Ní Riain: Celtic
By: Manuel Montes.
Celtic Soul. Thus is the latest album by Irish singer Nóirín Ní Riain called, an already legendary artist in her homeland because of her extraordinary performances of religious music.
Nóirín was born in Caherconlish, in County Limerick, Ireland. From her time as a student, at the University College of Cork, she felt firmly attracted to ancient music and most specifically to religious music. He gained an M.A. degree with a paper about the religious songs sung in Irish, introducing her into a marvellous world that continues to amaze her.
It was her university research what put her in contact with the most orthodox roots in this field, allowing her to an unprecedented access to a great deal of written and musical material. From her experience a couple of specialized books, as well as several articles, cropped up. In this sense, her scholarly work has not ceased, since her latest reference work, dealing with Gregorian chants, was published quite recently.
Nóirín has also used her musical and artistic education for something more than merely write. Thus, she recorded three albums with the Benedictine monks from Glenstal Abbey (Seinn Aililiu, Caoineadh na Maighdine, and Good People All), as a further side of her valuable task of divulgation and preservation of Irish religious music. Her fascination for the ancient songs of her country and the fortunate fact that her mentor, professor Pilip Ó Laoghaire, was an expert compilator of this kind of material, provided her with an enormous traditional background that she has not hesitated to make known even outside her frontiers.
Her cultural work in search for the preservation of the Irish musical wealth has been acknowledged by the government of her country, that has named her as an official representative for different events overseas in several occasions. In some of such occurrences, Nóirín travelled to India, where she has found many contact points between the Hindi and the Irish tradition. In this sense, the artist has learned many songs in the Hindi language, influences that can be detected in Celtic Soul.

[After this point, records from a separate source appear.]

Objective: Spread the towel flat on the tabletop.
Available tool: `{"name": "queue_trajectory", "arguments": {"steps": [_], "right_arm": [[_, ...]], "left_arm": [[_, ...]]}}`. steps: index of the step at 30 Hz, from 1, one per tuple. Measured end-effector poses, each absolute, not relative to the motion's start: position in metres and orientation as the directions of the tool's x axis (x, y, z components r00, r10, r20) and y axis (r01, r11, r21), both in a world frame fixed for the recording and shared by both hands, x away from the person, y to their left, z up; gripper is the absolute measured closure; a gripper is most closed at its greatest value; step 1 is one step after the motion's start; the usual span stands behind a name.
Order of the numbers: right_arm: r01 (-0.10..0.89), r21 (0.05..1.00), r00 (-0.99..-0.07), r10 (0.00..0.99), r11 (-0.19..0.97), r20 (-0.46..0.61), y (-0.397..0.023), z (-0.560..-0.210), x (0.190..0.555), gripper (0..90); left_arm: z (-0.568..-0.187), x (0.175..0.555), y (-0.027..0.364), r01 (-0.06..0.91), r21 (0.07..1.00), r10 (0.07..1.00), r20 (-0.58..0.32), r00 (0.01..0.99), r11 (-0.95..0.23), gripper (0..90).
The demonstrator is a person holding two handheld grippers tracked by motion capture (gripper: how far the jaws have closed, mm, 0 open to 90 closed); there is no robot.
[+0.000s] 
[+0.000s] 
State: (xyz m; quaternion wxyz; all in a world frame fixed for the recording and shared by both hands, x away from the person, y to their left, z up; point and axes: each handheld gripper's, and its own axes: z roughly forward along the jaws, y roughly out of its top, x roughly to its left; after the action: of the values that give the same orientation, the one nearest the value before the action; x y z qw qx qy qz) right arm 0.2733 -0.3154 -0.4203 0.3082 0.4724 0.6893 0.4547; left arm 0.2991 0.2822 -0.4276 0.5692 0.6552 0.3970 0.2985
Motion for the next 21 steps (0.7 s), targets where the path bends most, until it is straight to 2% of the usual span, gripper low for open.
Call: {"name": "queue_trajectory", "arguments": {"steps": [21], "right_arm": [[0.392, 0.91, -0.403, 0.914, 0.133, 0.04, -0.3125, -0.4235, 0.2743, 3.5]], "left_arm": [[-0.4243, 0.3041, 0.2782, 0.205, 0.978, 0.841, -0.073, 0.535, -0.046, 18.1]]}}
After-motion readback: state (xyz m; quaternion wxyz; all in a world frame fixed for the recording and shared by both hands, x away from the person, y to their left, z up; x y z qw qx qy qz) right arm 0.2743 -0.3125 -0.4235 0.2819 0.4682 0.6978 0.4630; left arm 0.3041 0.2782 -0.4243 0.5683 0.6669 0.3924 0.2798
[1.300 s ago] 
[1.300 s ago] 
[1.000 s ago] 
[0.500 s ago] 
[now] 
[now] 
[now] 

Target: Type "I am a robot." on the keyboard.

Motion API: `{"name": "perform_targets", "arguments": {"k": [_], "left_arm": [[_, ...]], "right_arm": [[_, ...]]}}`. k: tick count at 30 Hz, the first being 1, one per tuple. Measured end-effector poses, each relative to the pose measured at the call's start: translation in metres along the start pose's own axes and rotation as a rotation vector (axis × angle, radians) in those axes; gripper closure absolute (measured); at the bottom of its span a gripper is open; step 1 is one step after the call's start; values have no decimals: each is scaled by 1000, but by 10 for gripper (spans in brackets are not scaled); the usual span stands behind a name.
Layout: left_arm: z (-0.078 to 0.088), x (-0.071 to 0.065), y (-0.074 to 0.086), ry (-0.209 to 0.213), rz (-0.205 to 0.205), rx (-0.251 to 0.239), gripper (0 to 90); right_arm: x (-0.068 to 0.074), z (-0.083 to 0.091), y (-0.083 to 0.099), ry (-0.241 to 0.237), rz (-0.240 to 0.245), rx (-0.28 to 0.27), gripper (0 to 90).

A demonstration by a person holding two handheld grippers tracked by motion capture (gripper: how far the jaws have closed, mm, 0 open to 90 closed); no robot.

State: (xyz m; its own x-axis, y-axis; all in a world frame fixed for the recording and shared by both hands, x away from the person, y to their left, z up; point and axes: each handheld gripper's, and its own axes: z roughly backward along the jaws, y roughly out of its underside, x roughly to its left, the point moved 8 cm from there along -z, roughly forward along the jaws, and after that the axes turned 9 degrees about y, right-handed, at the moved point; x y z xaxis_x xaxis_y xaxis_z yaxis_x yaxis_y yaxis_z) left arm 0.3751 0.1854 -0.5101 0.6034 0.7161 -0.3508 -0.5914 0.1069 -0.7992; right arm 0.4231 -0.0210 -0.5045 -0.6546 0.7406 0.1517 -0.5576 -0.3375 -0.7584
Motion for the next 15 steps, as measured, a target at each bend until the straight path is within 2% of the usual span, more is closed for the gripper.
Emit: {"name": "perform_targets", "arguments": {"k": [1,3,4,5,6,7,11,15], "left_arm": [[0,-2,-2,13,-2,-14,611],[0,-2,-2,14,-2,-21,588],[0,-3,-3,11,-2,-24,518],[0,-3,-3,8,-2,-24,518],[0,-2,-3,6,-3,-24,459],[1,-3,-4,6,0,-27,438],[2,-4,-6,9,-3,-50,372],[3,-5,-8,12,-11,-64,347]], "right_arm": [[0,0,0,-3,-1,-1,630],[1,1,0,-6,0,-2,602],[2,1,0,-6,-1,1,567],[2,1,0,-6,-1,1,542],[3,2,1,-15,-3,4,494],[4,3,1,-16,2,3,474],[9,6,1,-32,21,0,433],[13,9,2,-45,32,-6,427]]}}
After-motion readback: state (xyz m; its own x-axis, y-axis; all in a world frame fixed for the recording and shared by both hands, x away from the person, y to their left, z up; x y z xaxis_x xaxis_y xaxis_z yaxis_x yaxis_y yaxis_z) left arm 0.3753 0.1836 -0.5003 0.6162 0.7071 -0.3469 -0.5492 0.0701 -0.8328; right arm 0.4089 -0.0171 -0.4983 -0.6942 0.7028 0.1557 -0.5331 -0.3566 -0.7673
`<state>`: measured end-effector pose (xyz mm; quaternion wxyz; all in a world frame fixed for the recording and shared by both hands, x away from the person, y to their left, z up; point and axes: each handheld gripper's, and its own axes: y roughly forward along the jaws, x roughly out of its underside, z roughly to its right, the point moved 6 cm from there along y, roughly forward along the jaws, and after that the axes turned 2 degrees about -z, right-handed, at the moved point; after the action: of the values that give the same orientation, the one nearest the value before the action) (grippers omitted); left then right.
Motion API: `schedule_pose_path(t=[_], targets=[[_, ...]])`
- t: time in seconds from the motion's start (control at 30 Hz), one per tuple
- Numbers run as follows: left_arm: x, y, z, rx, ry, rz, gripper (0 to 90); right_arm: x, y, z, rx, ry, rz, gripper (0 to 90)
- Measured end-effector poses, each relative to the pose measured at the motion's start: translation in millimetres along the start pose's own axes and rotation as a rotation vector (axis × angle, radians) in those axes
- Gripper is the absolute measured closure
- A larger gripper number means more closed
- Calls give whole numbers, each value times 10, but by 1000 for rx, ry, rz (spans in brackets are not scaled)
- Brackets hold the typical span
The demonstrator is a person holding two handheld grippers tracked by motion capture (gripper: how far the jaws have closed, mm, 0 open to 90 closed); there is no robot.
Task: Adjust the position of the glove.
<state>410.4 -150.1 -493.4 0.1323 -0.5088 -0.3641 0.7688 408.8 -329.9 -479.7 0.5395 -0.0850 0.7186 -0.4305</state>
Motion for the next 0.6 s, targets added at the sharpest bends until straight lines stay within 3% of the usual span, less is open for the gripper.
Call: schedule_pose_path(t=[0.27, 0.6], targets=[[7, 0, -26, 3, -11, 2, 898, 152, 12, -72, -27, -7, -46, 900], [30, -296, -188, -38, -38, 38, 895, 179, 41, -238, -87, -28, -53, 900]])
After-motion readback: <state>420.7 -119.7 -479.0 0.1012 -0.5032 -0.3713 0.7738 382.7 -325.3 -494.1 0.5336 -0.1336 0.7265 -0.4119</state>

No wonder Nóirín, with her special interest in the religious aspects of music, her spirituality and her personal basis, has found in both kinds of music, the Irish and the Hindi types, contact points that she has at once transferred to her performances. The artist, on the other hand, uses Hindi traditional instruments like the Shruti boxes or the Surpeti, a sort of harmonium.
En 1989, in Costa Rica, Nóirín was selected to musically present to the Dalai Lama, during an interreligious conference. She also released Stór Amharán: A Wealth of Songs from Irish Tradition and Vox de Nube. Later, in 1992, she would have a main role in the performance of Ordo Virtutum, a work by Middle Ages author Hildegard von Bingen. This same year she represented Ireland at the summit at Río de Janeiro, organized by the United Nations (where she performed in the closing session before the Religious and Spiritual Leaders of the World). In 1994, Nóirín released Soundings: Spiritual Songs from Many Traditions, which emphasized the great interest of the singer for this kind of music. Meditation in Wort und Klang, also from 1994, showed us once again the best Nóirín. Already in 1995, she participated again in a summit of the United Nations, this time in Copenhagen, as well as in a conference on women which took place in Beijing, China.
Her relationship with the Paul Winter Consort started approximately a decade ago. The performances of the band for the summer and winter solstices at the New York cathedral of St. John The Divine impressed her greatly, in such a way that a lasting friendship began then, both at a personal and at a musical level.
Nóirín and the Paul Winter Consort have given several live concerts jointly, both during the wonderful solstices and in other occasions. After recording in 1993 a live album (Solstice Live!), Celtic Soul (1996) has become the new album by Nóirín where the Paul Winter Consort and other friends have a special relevance.
In this album the songs in Gaelic and Hindi intertwine in an extraordinary way, displaying the most spiritual side of the singer, yet with a sensitivity that will no doubt attract a much more varied audience than that of her former works. The themes are traditional, drawn from the apparently unending Irish source. Even though the most festive and popular aspect of Irish music has already been divulged in its manifold shapes by other bands and artists, Nóirín's work performing religious and spiritual songs, much less popularized, fills a very important gap.
Celtic Soul was recorded at Paul Winter's studio, in Connecticut, as well as at a Shaker chapel from New Hampshire. In the album, Nóirín sings from the deepest inner self of her soul, stirring and thrilling us with each note. The Celtic tradition, always present, gives us in this work a different side of its unending wealth. With the presence, furthermore, of a couple of Hindi songs, we will discover how this Celtic tradition appears to fit with the image of an eternal Buddha in meditative contemplation.
The vocal virtuosity of this Irish artist will no doubt take us to the motto of this album: "There is but one history, and that is the soul's" (W.B. Yeats).